Items listed in a dataset
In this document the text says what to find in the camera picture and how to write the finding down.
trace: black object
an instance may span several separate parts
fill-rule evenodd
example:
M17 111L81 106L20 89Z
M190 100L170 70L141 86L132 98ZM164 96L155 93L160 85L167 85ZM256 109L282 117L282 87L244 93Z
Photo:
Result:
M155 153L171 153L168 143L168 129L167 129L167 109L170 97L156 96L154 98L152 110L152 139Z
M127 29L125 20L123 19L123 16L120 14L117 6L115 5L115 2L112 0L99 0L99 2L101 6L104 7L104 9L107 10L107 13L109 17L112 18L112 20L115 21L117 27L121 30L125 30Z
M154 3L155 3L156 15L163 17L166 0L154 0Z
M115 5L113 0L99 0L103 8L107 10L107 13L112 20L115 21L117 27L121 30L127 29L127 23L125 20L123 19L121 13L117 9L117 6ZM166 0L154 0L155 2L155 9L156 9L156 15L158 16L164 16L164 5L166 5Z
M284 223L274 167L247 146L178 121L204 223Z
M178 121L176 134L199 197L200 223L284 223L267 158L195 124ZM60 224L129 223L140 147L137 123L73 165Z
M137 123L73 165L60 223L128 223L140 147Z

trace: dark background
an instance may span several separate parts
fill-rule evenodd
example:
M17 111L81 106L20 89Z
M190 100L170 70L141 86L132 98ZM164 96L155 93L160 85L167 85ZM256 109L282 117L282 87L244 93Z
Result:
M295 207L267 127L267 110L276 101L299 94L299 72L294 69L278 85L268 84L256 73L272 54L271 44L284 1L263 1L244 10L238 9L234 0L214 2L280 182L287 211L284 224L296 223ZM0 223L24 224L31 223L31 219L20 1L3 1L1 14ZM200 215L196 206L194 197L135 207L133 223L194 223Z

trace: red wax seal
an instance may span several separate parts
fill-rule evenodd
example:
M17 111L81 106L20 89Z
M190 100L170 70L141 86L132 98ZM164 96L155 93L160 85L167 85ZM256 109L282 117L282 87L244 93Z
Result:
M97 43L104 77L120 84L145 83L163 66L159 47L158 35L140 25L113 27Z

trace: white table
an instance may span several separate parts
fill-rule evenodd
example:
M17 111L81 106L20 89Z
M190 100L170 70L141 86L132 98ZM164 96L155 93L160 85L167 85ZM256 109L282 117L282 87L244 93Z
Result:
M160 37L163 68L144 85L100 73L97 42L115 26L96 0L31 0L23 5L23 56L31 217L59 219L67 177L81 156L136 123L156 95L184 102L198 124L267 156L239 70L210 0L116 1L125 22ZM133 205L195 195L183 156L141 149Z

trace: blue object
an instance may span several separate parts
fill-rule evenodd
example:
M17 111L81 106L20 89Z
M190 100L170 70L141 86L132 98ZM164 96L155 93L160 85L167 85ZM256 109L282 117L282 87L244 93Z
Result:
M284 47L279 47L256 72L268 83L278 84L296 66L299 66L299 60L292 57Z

Task requirements: Give every line above again, word for word.

Output for this exercise:
In this document the text says what to find in the camera picture and how to write the finding down.
trace: black object
an instance may span several separate parts
fill-rule evenodd
example:
M17 111L81 106L20 89Z
M190 100L170 70L141 86L132 98ZM164 96L155 93L160 85L167 85ZM256 109L282 117L282 87L244 93Z
Photo:
Result:
M155 153L171 153L168 143L168 129L167 129L167 109L170 97L156 96L154 98L152 110L152 139Z
M127 29L125 20L123 19L123 16L120 14L117 6L115 5L115 2L112 0L99 0L99 2L101 6L104 7L104 9L107 10L107 13L109 17L112 18L112 20L115 21L117 27L121 30L125 30Z
M154 3L155 3L156 15L163 17L166 0L154 0Z
M115 5L113 0L99 0L103 8L107 10L107 13L112 20L115 21L117 27L121 30L127 29L127 23L125 20L123 19L121 13L117 9L117 6ZM166 0L154 0L155 2L155 9L156 9L156 15L158 16L164 16L164 5L166 5Z
M284 223L274 167L247 146L178 121L204 223Z
M178 121L176 134L199 197L200 223L284 223L267 158L195 124ZM60 224L129 223L140 147L137 123L73 165Z
M137 123L73 165L60 223L128 223L140 147Z

trace: dark background
an instance may span several separate parts
fill-rule evenodd
example:
M17 111L81 106L20 89Z
M190 100L170 70L141 86L132 98ZM164 96L155 93L160 85L167 85ZM256 109L282 117L282 87L244 93Z
Result:
M295 207L267 127L267 110L276 101L299 94L299 72L294 69L278 85L268 84L256 73L272 54L271 44L284 1L263 1L244 10L238 9L234 0L214 2L280 182L287 211L284 224L296 223ZM0 223L24 224L31 223L31 219L20 1L3 1L1 14ZM200 215L196 206L194 197L135 207L133 223L194 223Z

trace: red wax seal
an instance may span several separate parts
fill-rule evenodd
example:
M17 111L81 106L20 89Z
M190 100L170 70L141 86L132 98ZM164 96L155 93L160 85L167 85ZM256 109L282 117L282 87L244 93Z
Result:
M97 43L104 77L120 84L145 83L163 66L159 47L158 35L140 25L113 27Z

trace: white table
an instance may span several separate parts
fill-rule evenodd
example:
M17 111L81 106L20 89Z
M190 100L170 70L141 86L132 98ZM164 96L155 93L160 85L167 85ZM256 109L282 117L282 87L244 93Z
Result:
M160 37L163 68L144 85L100 73L97 42L115 26L96 0L31 0L23 5L23 56L31 217L59 219L67 177L81 156L136 123L156 95L184 102L198 124L267 156L239 70L210 0L116 1L125 22ZM133 205L195 195L183 156L141 149Z

trace: blue object
an instance may span several separate parts
fill-rule evenodd
example:
M17 111L81 106L20 89Z
M190 100L170 70L141 86L132 98ZM164 96L155 93L160 85L167 85ZM256 109L282 117L282 87L244 93Z
Result:
M284 47L279 47L256 72L268 83L278 84L296 66L299 66L299 60L292 57Z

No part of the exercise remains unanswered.